REQUIREMENT: If pictures appear among the lines below, leave them out while you return exactly the lines from the one with "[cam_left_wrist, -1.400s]" through the one with "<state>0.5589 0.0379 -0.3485".

GIVEN RECORDS:

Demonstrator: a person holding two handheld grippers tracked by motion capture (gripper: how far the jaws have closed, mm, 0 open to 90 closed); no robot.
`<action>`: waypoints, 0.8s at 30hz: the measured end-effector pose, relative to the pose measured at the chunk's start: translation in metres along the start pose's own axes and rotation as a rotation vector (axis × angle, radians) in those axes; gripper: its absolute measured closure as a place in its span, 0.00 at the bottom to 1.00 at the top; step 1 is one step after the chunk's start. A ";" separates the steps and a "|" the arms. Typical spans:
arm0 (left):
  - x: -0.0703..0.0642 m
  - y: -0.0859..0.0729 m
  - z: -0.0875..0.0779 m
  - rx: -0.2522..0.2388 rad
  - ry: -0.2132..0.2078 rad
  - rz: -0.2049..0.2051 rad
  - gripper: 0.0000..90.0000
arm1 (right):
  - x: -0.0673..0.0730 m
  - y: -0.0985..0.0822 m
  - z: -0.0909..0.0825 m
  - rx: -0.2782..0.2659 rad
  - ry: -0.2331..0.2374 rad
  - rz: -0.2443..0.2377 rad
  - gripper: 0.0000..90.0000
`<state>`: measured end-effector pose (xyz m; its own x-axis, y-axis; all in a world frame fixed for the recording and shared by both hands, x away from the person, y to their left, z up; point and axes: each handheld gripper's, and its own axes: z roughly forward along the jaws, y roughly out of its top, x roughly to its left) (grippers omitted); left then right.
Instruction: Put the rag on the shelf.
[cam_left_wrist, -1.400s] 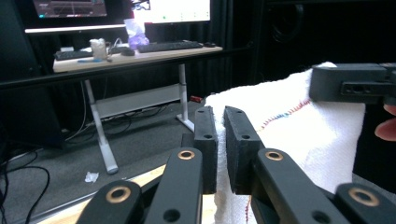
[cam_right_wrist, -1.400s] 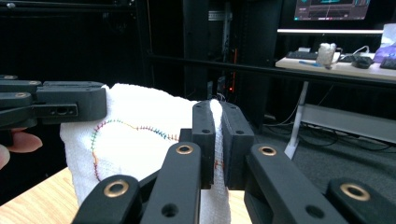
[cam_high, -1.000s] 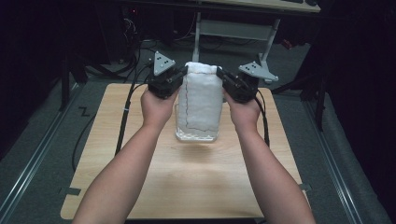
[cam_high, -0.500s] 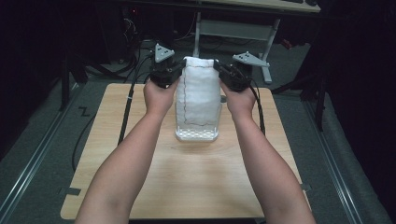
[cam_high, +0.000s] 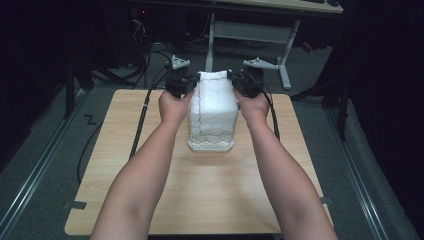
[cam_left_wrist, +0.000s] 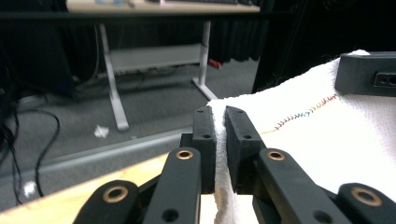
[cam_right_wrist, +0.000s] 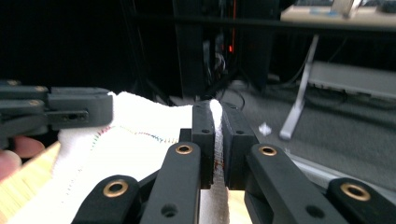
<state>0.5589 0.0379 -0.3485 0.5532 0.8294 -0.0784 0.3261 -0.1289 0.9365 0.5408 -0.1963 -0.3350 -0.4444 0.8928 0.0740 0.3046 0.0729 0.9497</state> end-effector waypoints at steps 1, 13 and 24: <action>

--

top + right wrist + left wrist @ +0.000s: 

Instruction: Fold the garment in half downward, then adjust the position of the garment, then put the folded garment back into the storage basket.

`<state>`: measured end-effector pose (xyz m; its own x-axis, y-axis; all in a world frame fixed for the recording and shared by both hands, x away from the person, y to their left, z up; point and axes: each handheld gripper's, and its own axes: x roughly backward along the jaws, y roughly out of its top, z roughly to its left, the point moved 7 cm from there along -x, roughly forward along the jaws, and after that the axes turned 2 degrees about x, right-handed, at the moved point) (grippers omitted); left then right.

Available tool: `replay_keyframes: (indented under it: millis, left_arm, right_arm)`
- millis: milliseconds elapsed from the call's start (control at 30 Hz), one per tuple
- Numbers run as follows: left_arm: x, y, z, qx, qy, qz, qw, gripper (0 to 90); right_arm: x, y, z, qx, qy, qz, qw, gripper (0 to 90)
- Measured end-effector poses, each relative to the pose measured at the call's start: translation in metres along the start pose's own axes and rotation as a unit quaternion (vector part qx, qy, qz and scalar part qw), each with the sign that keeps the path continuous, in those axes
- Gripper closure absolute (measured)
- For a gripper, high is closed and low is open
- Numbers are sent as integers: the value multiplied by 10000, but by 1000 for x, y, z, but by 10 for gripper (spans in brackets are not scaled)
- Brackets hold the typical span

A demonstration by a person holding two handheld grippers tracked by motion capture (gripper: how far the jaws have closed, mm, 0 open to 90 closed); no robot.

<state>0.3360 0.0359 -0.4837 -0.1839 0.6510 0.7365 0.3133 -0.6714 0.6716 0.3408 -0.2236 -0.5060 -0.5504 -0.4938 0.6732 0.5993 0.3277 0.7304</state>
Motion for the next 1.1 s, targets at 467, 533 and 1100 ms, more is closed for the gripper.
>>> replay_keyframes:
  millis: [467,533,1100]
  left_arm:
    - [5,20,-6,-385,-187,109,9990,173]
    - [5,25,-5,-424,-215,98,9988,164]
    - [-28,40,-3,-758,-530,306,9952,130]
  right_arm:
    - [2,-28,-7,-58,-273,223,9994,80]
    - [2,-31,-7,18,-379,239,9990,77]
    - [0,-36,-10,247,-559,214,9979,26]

ANSWER:
[cam_left_wrist, -1.400s] 
[cam_right_wrist, -1.400s] 
[cam_high, -1.000s] 
[cam_high, -0.500s] 
[cam_high, +0.000s] 
[cam_left_wrist, +0.000s] 
[cam_right_wrist, +0.000s] 
<state>0.5589 0.0379 -0.3485 0.5532 0.8294 -0.0784 0.3261 -0.1289 0.9365 0.5408 -0.1963 -0.3350 -0.4444 0.8928 0.0740 0.3046 0.0729 0.9497</state> end-effector waypoints at steps 1, 13 and 24: <action>

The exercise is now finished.